Hoyer Statement On New Homeland Security Dept. Personnel Regulations

Democratic Whip Concerned With Elimination of Employee, Taxpayer Protections, Affect on Homeland Security

For Immediate Release:

January 27, 2005

Contact:Stacey Farnen Bernards
202-225-3130

WASHINGTON, DC – House Democratic Whip Steny H. Hoyer (MD) released the following statement today regarding the new Department of Homeland Security (DHS) personnel regulations:

“Today the Department of Homeland Security issued final personnel regulations that will govern over 180,000 employees of the agency.  Based on what I have seen so far, I am deeply concerned that these regulations might be used to eliminate important protections for employees and taxpayers on a government-wide basis.

“When Congress created the Homeland Security Department two years ago, I supported allowing it to develop a new personnel system to meet the challenges of defending our nation in a post-9/11 world.  But I did so only with the understanding that department managers and employee representatives would work collaboratively to develop a system that was fair, flexible, and transparent.  I am disappointed that the new regulations fall short of this goal.

“I am particularly troubled that the new regulations significantly limit basic employee rights and protections, including collective bargaining rights of employees.  Taxpayers are also not served by provisions that could politicize the Department. 

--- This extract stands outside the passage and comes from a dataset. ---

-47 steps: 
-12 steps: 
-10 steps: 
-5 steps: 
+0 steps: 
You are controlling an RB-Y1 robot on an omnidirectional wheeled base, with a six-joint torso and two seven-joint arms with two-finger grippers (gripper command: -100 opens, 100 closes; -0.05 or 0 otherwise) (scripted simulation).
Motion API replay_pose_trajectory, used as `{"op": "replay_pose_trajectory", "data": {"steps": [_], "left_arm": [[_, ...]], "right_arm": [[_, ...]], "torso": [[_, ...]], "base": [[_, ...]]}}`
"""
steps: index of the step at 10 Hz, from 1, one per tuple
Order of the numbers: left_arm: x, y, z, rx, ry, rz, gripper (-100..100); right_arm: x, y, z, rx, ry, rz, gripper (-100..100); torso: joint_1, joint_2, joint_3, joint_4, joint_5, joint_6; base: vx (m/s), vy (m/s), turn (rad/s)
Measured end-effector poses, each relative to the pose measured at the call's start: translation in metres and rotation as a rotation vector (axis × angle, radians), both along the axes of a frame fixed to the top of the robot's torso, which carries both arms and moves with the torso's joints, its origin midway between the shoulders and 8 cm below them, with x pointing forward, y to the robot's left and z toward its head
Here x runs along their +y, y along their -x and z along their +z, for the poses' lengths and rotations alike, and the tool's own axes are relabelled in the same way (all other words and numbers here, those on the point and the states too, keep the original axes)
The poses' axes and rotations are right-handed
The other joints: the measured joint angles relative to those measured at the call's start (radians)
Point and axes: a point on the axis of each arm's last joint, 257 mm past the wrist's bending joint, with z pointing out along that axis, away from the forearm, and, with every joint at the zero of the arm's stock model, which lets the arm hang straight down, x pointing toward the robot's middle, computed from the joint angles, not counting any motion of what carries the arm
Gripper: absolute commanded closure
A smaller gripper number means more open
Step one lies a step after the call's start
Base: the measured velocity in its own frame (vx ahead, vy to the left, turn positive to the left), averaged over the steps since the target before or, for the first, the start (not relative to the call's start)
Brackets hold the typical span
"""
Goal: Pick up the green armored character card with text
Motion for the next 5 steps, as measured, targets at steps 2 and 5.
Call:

“If Homeland Security employees are to perform crucial national security functions in a professional, non-political manner, such protections and rights are crucial.

“I am also troubled that the new personnel system appears to have scrapped the General Schedule and replaced it with a new and untested ‘pay-for-performance system.’  While such a system may have merit as part of a broader restructuring of the GS system, in its current form it is not suited for the challenges facing the Homeland Security Department.

“I intend to closely monitor the implementation of DHS’s new personnel system over the next several months.  I will not hesitate to take appropriate action if the new system creates havoc in this department that is so crucial to our nation’s security.  At a time when new and unproven leadership is about to assume command at Homeland Security, the last thing the department needs is turmoil in the rank-and-file.”